(Data excerpts)

Start of Block

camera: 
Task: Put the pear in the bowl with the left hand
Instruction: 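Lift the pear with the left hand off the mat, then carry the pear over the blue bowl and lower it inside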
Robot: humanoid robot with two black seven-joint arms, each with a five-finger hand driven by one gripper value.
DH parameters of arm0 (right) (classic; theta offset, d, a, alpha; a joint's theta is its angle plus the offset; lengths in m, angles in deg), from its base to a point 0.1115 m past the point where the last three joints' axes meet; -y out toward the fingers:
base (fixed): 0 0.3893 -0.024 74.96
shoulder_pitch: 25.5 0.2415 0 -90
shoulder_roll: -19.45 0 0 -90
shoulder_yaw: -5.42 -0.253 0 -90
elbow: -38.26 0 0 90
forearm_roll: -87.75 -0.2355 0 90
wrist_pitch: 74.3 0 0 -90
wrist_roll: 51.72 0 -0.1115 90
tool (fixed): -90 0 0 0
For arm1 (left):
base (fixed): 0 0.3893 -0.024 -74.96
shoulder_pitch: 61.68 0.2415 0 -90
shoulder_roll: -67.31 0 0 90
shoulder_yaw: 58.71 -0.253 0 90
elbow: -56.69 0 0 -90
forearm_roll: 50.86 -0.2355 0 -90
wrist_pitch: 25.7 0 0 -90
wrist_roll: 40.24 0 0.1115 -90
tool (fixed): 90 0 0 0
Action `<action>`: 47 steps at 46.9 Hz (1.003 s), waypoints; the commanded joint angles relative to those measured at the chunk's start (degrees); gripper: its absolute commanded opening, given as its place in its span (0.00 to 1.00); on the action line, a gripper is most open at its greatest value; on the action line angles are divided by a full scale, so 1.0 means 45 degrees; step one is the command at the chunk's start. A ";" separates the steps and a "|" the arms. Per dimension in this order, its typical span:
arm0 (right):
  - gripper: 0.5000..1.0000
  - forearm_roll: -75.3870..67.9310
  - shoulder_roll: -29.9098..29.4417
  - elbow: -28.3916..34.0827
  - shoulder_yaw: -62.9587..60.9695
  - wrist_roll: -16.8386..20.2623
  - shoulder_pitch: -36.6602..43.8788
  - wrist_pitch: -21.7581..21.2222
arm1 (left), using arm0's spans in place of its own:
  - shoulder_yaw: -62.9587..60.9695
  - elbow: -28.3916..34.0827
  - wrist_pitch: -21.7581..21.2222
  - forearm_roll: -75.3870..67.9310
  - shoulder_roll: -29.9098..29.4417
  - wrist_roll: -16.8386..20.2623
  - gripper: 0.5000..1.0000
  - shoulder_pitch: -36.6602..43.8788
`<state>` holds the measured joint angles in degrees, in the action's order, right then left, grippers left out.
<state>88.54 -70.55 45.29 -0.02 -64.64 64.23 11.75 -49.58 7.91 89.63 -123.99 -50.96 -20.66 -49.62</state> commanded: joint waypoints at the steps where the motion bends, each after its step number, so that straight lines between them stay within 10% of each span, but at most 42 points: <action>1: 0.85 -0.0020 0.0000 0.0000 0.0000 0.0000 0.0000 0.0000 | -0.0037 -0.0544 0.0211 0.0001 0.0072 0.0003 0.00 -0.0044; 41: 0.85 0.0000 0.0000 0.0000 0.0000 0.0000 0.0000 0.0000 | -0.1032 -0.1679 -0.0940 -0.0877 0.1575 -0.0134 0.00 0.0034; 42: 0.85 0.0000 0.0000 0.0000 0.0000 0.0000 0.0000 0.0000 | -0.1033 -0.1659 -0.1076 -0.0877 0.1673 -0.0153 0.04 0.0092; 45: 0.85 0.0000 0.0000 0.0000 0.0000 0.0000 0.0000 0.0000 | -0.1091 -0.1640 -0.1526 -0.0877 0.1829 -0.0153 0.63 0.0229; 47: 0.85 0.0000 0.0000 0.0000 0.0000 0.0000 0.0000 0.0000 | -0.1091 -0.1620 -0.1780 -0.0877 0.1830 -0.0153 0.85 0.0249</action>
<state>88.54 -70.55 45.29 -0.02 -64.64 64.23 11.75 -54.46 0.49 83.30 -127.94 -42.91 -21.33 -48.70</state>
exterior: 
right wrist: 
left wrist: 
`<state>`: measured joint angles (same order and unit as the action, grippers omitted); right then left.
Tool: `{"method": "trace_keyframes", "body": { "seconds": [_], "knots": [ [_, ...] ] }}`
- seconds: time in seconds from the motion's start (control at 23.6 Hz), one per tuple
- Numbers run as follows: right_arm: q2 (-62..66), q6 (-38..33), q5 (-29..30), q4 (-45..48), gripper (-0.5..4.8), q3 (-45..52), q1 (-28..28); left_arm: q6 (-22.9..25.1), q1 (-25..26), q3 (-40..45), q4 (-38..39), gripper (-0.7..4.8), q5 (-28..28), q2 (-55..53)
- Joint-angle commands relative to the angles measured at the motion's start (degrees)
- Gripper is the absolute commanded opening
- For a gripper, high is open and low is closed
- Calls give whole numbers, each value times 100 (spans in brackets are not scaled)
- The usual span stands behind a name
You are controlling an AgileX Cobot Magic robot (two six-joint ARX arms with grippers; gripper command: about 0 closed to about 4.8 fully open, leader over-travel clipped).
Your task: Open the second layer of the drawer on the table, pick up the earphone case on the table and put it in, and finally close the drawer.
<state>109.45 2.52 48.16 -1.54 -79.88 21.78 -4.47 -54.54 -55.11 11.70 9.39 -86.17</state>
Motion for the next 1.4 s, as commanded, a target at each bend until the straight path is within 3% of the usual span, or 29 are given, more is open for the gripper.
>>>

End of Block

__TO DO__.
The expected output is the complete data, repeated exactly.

__ANSWER TO THIS PROBLEM__.
camera: 
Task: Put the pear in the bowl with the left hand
Instruction: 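Lift the pear with the left hand off the mat, then carry the pear over the blue bowl and lower it inside
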Robot: humanoid robot with two black seven-joint arms, each with a five-finger hand driven by one gripper value.
DH parameters of arm0 (right) (classic; theta offset, d, a, alpha; a joint's theta is its angle plus the offset; lengths in m, angles in deg), from its base to a point 0.1115 m past the point where the last three joints' axes meet; -y out toward the fingers:
base (fixed): 0 0.3893 -0.024 74.96
shoulder_pitch: 25.5 0.2415 0 -90
shoulder_roll: -19.45 0 0 -90
shoulder_yaw: -5.42 -0.253 0 -90
elbow: -38.26 0 0 90
forearm_roll: -87.75 -0.2355 0 90
wrist_pitch: 74.3 0 0 -90
wrist_roll: 51.72 0 -0.1115 90
tool (fixed): -90 0 0 0
For arm1 (left):
base (fixed): 0 0.3893 -0.024 -74.96
shoulder_pitch: 61.68 0.2415 0 -90
shoulder_roll: -67.31 0 0 90
shoulder_yaw: 58.71 -0.253 0 90
elbow: -56.69 0 0 -90
forearm_roll: 50.86 -0.2355 0 -90
wrist_pitch: 25.7 0 0 -90
wrist_roll: 40.24 0 0.1115 -90
tool (fixed): 90 0 0 0
Action `<action>`: 47 steps at 46.9 Hz (1.003 s), waypoints; the commanded joint angles relative to those measured at the chunk's start (degrees); gripper: its absolute commanded opening, given as its place in its span (0.00 to 1.00); on the action line, a gripper is most open at its greatest value; on the action line angles are divided by a full scale, so 1.0 means 45 degrees; step one is the command at the chunk's start. A ";" separates the steps and a "|" the arms. Per dimension in this order, its typical span:
arm0 (right):
  - gripper: 0.5000..1.0000
  - forearm_roll: -75.3870..67.9310
  - shoulder_roll: -29.9098..29.4417
  - elbow: -28.3916..34.0827
  - shoulder_yaw: -62.9587..60.9695
  - wrist_roll: -16.8386..20.2623
  - shoulder_pitch: -36.6602..43.8788
  - wrist_pitch: -21.7581..21.2222
arm1 (left), using arm0's spans in place of its own:
  - shoulder_yaw: -62.9587..60.9695
  - elbow: -28.3916..34.0827
  - wrist_pitch: -21.7581..21.2222
  - forearm_roll: -75.3870..67.9310
  - shoulder_roll: -29.9098..29.4417
  - wrist_roll: -16.8386..20.2623
  - gripper: 0.5000..1.0000
  - shoulder_pitch: -36.6602..43.8788
`<state>` holds the measured joint angles in degrees, in the action's order, right then left, grippers left out.
<state>88.54 -70.55 45.29 -0.02 -64.64 64.23 11.75 -49.58 7.91 89.63 -123.99 -50.96 -20.66 -49.62</state> commanded: joint waypoints at the steps where the motion bends, each after its step number, so that straight lines between them stay within 10% of each span, but at most 42 points: <action>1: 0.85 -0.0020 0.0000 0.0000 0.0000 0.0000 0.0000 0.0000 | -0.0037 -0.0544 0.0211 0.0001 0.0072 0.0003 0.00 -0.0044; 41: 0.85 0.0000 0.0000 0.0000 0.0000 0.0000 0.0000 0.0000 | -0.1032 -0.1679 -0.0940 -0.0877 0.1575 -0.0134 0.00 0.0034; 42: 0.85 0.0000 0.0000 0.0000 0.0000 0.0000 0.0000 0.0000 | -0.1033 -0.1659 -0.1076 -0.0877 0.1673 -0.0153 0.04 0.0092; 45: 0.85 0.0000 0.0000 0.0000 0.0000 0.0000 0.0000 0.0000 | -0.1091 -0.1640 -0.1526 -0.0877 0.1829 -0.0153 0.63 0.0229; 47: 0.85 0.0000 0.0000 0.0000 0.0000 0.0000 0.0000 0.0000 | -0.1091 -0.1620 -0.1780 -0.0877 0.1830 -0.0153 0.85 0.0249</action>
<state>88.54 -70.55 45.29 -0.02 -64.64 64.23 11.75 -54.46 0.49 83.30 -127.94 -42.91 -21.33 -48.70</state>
exterior: 
right wrist: 
left wrist: 
`<state>`: measured joint angles (same order and unit as the action, grippers omitted); right then left.
Tool: `{"method": "trace_keyframes", "body": { "seconds": [_], "knots": [ [_, ...] ] }}`
- seconds: time in seconds from the motion's start (control at 23.6 Hz), one per tuple
- Numbers run as follows: right_arm: q2 (-62..66), q6 (-38..33), q5 (-29..30), q4 (-45..48), gripper (-0.5..4.8), q3 (-45..52), q1 (-28..28); left_arm: q6 (-22.9..25.1), q1 (-25..26), q3 (-40..45), q4 (-38..39), gripper (-0.7..4.8), q5 (-28..28), q2 (-55..53)
- Joint-angle commands relative to the angles measured at the motion's start (degrees)
- Gripper is the absolute commanded opening
- For a gripper, high is open and low is closed
- Calls give whole numbers, each value times 100 (spans in brackets are not scaled)
- The usual span stands behind a name
You are controlling an AgileX Cobot Magic robot (two six-joint ARX arms with grippers; gripper command: about 0 closed to about 4.8 fully open, leader over-travel clipped).
Your task: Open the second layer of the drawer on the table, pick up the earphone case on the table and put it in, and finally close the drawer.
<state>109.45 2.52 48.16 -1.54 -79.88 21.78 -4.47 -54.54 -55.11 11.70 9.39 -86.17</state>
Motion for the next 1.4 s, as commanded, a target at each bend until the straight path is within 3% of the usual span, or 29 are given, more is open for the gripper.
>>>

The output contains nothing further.